- _EXERCISE DETAILS_:
What is needed is a faithful transcription of all the data below, pictures excluded.

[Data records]

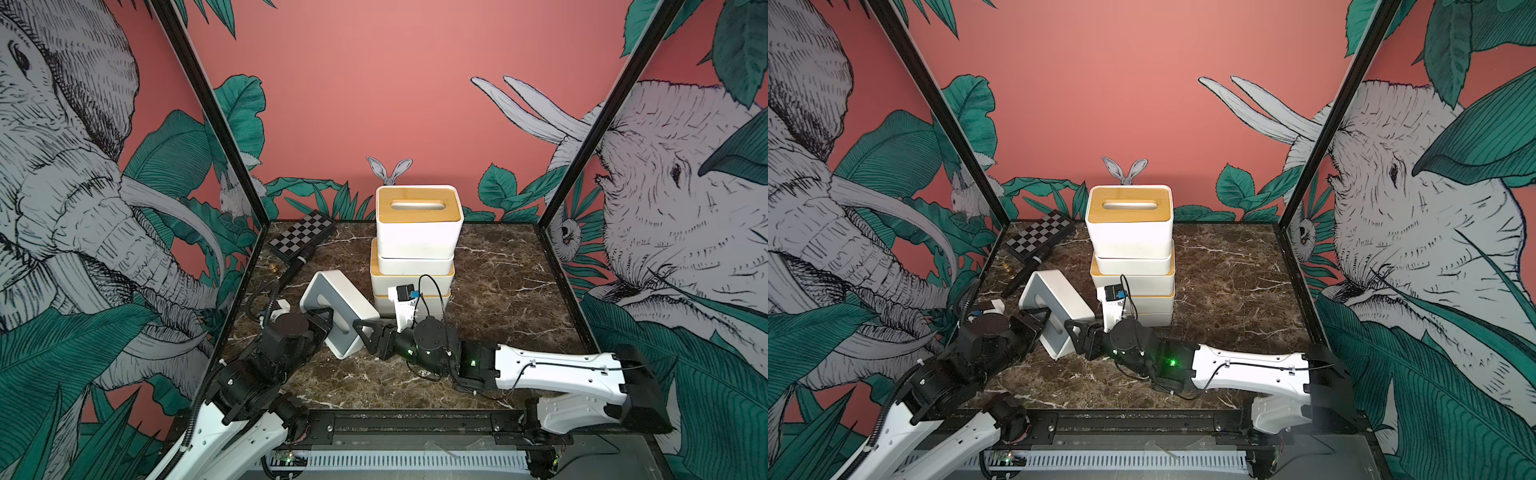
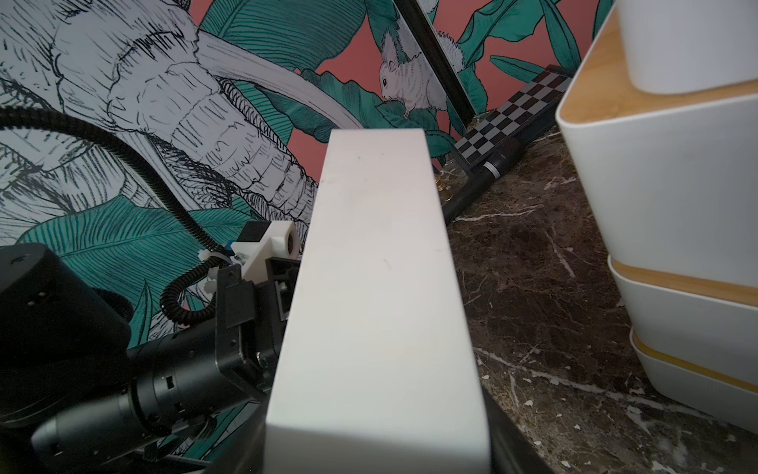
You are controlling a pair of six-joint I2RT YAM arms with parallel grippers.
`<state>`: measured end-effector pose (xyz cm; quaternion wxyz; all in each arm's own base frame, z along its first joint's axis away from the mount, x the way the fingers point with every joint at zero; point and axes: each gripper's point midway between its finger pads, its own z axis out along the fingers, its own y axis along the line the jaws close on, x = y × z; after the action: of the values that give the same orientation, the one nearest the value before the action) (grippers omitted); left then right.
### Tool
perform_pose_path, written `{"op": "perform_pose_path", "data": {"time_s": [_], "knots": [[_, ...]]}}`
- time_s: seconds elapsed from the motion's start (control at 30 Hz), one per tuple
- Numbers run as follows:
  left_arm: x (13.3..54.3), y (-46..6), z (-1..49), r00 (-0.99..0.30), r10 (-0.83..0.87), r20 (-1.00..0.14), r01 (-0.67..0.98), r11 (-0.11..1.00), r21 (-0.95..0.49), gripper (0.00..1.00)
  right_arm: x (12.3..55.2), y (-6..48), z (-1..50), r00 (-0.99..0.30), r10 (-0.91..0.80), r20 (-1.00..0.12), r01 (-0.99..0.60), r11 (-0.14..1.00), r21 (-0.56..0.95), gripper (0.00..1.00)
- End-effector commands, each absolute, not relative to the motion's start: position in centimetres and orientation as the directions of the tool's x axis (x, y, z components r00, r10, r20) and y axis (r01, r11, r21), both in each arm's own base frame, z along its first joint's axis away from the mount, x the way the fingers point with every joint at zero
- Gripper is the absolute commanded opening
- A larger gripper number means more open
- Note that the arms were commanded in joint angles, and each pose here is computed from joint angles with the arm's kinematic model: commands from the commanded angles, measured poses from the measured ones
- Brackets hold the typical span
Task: Stack the tissue boxes
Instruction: Pick up the tissue box from the center of the board.
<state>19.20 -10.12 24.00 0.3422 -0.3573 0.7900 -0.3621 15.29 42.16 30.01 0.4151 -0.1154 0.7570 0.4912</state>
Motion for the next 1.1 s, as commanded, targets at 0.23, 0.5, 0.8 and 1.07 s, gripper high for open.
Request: {"op": "perform_pose_path", "data": {"time_s": [0.23,0.5,0.8,1.07], "knots": [[19.2,-9.4,26.1,-0.469,-0.827,-0.309,-0.241,0.456,-0.857,0.62,15.5,40.4,33.4,-0.593,0.327,-0.736,-0.578,0.464,0.672,0.48],[18.6,-8.5,28.2,-0.459,-0.796,-0.393,-0.163,0.511,-0.844,0.83,15.5,39.3,34.7,-0.569,0.338,-0.75,-0.589,0.469,0.658,0.44],[15.8,-3.0,37.8,-0.321,-0.6,-0.733,-0.008,0.776,-0.631,1.0,14.2,37.4,38.5,-0.573,0.316,-0.757,-0.626,0.427,0.652,0.44],[12.9,1.7,42.8,-0.159,-0.536,-0.829,0.013,0.839,-0.544,0.99,12.8,34.1,43.8,-0.542,0.25,-0.803,-0.681,0.429,0.593,0.43]]}}
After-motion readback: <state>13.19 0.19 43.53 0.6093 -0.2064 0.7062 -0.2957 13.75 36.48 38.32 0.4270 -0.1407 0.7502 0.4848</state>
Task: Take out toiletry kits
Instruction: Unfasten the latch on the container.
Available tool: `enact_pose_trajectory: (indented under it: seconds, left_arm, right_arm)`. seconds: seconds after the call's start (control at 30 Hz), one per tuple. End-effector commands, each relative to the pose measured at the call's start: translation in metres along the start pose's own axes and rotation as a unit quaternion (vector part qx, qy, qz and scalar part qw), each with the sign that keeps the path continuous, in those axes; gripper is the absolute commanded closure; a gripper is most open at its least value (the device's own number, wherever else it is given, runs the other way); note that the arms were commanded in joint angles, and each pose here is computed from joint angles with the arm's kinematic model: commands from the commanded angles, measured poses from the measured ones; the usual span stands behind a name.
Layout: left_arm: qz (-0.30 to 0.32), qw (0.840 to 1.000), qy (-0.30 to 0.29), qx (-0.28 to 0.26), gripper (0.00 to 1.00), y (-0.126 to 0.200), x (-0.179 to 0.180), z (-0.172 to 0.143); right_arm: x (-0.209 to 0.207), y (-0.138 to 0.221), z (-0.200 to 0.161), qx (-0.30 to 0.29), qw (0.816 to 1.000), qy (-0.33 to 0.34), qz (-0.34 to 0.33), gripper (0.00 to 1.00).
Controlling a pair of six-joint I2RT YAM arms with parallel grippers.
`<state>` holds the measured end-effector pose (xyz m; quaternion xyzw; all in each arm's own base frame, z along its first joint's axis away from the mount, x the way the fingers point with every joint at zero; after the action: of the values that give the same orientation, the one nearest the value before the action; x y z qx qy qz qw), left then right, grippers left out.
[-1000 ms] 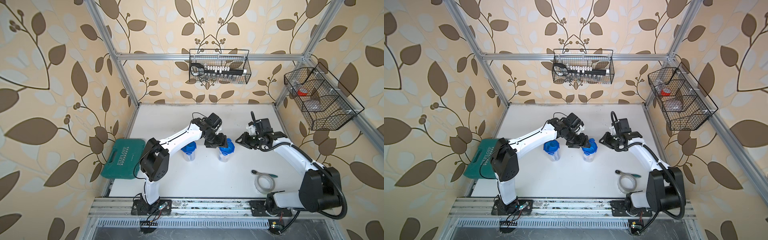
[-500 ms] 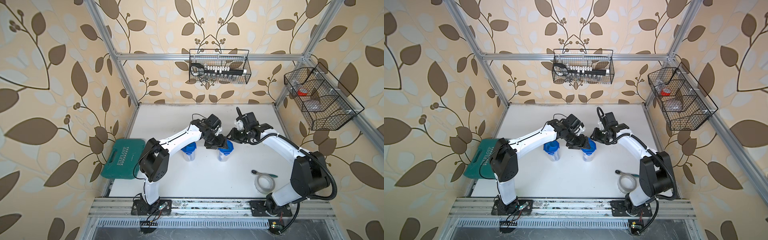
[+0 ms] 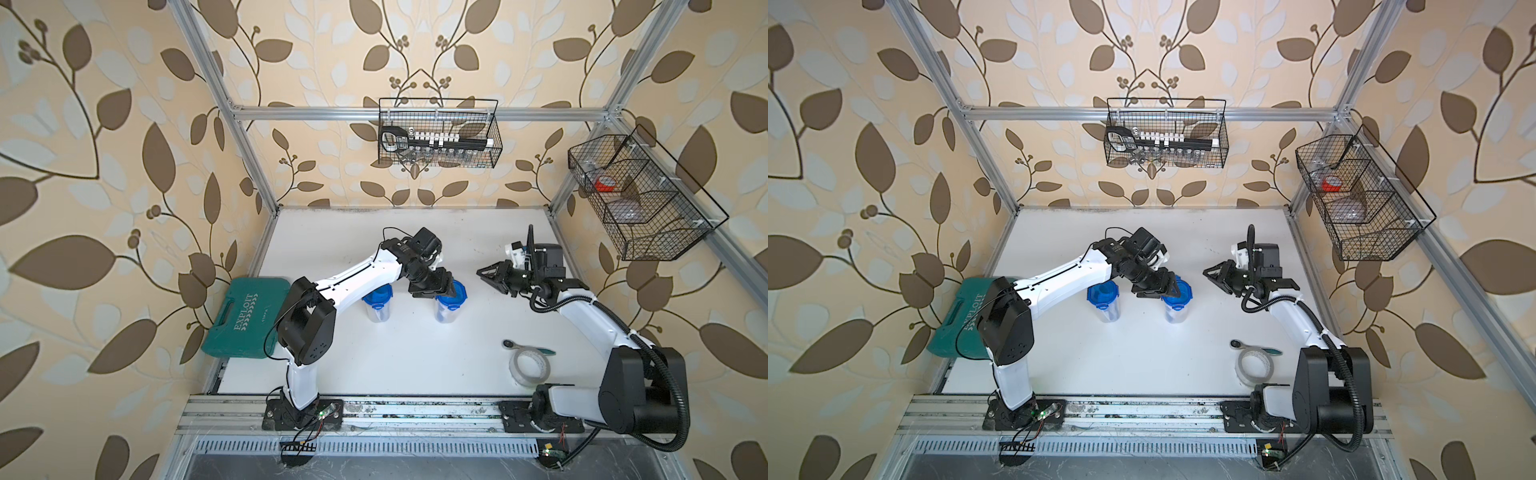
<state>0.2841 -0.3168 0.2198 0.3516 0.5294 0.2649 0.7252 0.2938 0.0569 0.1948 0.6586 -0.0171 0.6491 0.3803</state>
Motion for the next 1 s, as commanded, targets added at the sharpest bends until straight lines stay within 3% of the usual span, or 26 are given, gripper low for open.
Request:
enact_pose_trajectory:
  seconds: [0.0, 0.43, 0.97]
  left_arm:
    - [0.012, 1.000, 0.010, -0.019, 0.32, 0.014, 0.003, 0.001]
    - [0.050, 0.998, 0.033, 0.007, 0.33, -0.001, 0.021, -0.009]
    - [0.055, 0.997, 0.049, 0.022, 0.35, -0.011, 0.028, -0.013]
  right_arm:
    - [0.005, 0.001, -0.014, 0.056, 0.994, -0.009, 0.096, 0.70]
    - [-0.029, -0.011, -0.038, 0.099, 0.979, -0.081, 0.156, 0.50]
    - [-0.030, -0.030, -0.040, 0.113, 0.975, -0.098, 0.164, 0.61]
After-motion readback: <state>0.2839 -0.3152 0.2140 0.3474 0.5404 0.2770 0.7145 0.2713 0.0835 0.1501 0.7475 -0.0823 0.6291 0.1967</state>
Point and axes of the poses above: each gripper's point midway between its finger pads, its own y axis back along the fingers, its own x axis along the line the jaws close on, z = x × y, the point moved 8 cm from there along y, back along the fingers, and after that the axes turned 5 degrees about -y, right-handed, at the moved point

- _REPLY TO THE EXERCISE_:
You are controlling a pair of six-joint I2RT YAM arms with parallel grippers.
`<state>`: measured end-effector pose (xyz cm; quaternion wxyz; all in each arm's own base frame, z along its first joint's axis away from the mount, x the way the fingers point with every joint at zero; point and axes: each gripper's point midway between its finger pads, its own z axis out along the fingers, its own y axis along the line the jaws close on, x = y × z; after the action: of the values that give the same orientation, the one nearest the value before the action) (grippers omitted); left then right.
### Tool
perform_pose_path, written `{"op": "perform_pose_path", "data": {"time_s": [_], "knots": [[_, ...]]}}`
- time_s: seconds elapsed from the motion's start (control at 30 Hz), one per tuple
- Numbers run as follows:
  left_arm: x (13.3..54.3), y (-46..6), z (-1..49), r00 (-0.99..0.30), r10 (-0.83..0.87), r20 (-1.00..0.14), r01 (-0.67..0.98), r11 (-0.11..1.00), r21 (-0.95..0.49), gripper (0.00..1.00)
  right_arm: x (12.3..55.2), y (-6..48), z (-1..50), r00 (-0.99..0.30), r10 (-0.91..0.80), r20 (-1.00..0.12), r01 (-0.99..0.60), r11 (-0.14..1.00), r21 (-0.56..0.95), gripper (0.00..1.00)
- End-effector commands, each absolute, not relative to the motion's start: position in centimetres and orientation as the directions of the tool's x axis (x, y, z components r00, r10, r20) and y axis (r01, r11, r21), both in each arm's own base frame, z along its first joint's axis away from the mount, x the way the fingers point with every joint at zero
- Gripper is the absolute commanded opening
- A larger gripper number means more open
- Note that the arms were commanded in joint angles, and each pose here is computed from joint angles with the arm's kinematic model: commands from the commanded angles, measured poses from the measured ones
- Brackets hold the typical span
Task: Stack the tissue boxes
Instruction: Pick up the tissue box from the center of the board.
<state>19.20 -10.12 24.00 0.3422 -0.3573 0.7900 -0.3621 15.29 42.16 30.01 0.4151 -0.1154 0.7570 0.4912</state>
Motion for the next 1.1 s, as commanded, targets at 0.23, 0.5, 0.8 and 1.07 s, gripper high for open.
Request: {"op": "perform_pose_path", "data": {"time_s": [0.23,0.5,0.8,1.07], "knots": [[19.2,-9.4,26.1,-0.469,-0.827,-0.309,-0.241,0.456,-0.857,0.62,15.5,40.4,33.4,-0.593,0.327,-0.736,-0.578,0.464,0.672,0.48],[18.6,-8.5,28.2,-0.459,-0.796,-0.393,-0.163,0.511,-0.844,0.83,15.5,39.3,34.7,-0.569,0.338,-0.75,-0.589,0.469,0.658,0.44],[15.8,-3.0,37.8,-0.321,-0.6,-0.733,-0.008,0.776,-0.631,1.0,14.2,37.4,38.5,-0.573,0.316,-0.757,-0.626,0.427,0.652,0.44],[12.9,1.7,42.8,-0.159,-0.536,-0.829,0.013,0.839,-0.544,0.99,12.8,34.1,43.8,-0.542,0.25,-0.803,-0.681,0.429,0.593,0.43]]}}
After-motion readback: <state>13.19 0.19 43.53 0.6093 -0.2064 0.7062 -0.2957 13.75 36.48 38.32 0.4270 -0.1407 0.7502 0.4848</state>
Task: Take out toiletry kits
Instruction: Unfasten the latch on the container.
Available tool: `enact_pose_trajectory: (indented under it: seconds, left_arm, right_arm)`. seconds: seconds after the call's start (control at 30 Hz), one per tuple. End-effector commands, each relative to the pose measured at the call's start: translation in metres along the start pose's own axes and rotation as a unit quaternion (vector part qx, qy, qz and scalar part qw), each with the sign that keeps the path continuous, in those axes; gripper is the absolute commanded closure; a gripper is most open at its least value (the device's own number, wherever else it is given, runs the other way); note that the arms were commanded in joint angles, and each pose here is computed from joint angles with the arm's kinematic model: commands from the commanded angles, measured poses from the measured ones; the usual span stands behind a name.
Layout: left_arm: qz (-0.30 to 0.32), qw (0.840 to 1.000), qy (-0.30 to 0.29), qx (-0.28 to 0.26), gripper (0.00 to 1.00), y (-0.126 to 0.200), x (-0.179 to 0.180), z (-0.172 to 0.143); right_arm: x (-0.209 to 0.207), y (-0.138 to 0.221), z (-0.200 to 0.161), qx (-0.30 to 0.29), qw (0.816 to 1.000), qy (-0.33 to 0.34), qz (-0.34 to 0.33), gripper (0.00 to 1.00).
Controlling a pair of six-joint I2RT YAM arms with parallel grippers.
`<state>` holds the measured end-effector pose (xyz m; quaternion xyzw; all in each arm's own base frame, z along its first joint's axis away from the mount, x the way the fingers point with every joint at zero; after the action: of the values that give the same orientation, the one nearest the value before the action; x y z qx qy qz qw), left then right, grippers left out.
[-1000 ms] 
[-500 ms] 
[+0 ms] 
<state>0.2841 -0.3168 0.2198 0.3516 0.5294 0.2649 0.7252 0.2938 0.0569 0.1948 0.6586 -0.0171 0.6491 0.3803</state>
Motion for the next 1 s, as commanded, targets added at the sharpest bends until straight lines stay within 3% of the usual span, or 26 are given, gripper low for open.
Request:
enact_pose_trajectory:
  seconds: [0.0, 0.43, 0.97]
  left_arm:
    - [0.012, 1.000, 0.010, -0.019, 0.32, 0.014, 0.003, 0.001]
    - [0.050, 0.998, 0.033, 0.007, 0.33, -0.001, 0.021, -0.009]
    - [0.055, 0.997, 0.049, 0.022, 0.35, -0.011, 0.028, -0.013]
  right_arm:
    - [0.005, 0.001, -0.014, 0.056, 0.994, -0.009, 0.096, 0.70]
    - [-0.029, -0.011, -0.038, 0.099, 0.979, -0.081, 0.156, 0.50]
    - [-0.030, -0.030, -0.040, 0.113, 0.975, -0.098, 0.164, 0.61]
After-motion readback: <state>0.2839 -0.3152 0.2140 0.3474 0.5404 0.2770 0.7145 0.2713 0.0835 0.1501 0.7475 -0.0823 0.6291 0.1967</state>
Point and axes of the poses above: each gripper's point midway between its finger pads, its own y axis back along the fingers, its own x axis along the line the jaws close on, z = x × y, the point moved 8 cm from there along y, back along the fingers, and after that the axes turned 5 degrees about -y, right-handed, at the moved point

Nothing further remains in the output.